Exercise details:
Among the lines below, copy each one in which "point" appears.
|---|
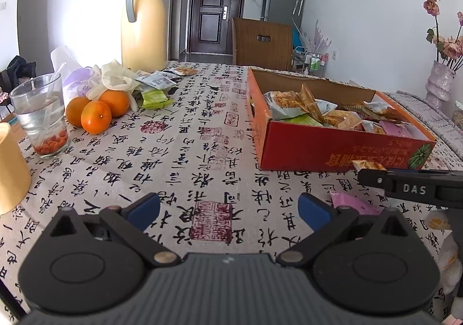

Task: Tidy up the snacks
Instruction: 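Grasp the pink packet with the left tool while the right tool grasps a cracker packet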

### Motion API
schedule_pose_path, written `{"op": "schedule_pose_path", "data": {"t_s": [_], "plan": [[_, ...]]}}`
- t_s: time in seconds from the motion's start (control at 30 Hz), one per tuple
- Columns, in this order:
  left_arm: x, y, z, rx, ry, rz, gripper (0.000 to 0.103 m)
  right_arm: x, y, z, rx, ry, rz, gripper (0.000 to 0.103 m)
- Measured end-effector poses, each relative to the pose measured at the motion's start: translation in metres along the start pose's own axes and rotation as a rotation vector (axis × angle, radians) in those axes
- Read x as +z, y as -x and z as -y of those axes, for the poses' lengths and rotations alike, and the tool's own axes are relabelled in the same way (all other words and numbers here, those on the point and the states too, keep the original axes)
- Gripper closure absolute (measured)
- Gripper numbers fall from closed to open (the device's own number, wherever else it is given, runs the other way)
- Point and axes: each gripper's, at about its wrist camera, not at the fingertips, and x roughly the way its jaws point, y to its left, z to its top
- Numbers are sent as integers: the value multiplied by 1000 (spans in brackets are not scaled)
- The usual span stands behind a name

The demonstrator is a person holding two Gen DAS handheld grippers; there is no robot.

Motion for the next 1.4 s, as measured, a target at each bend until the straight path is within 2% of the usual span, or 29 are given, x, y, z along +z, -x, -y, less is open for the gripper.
{"op": "schedule_pose_path", "data": {"t_s": [0.33, 0.9, 1.2, 1.4], "plan": [[-2, -1, 27, -16, -8, -21, 0, -6, 29, 25, -14, -17, 71, 56], [-10, -20, 112, -102, -91, -104, 0, -26, 59, 103, -97, -91, 123, 56], [-14, -34, 132, -53, -124, -142, 0, -27, 57, 119, -114, -97, 143, 56], [-16, -38, 129, -35, -114, -157, 0, -29, 51, 118, -116, -84, 145, 55]]}}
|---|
Expected output:
- Read x as +z, y as -x and z as -y of those axes, for the poses' lengths and rotations alike, and the tool's own axes are relabelled in the same way (all other words and numbers here, those on the point and the states too, keep the original axes)
- Point and axes: each gripper's, at about its wrist camera, not at the fingertips, and x roughly the way its jaws point, y to its left, z to its top

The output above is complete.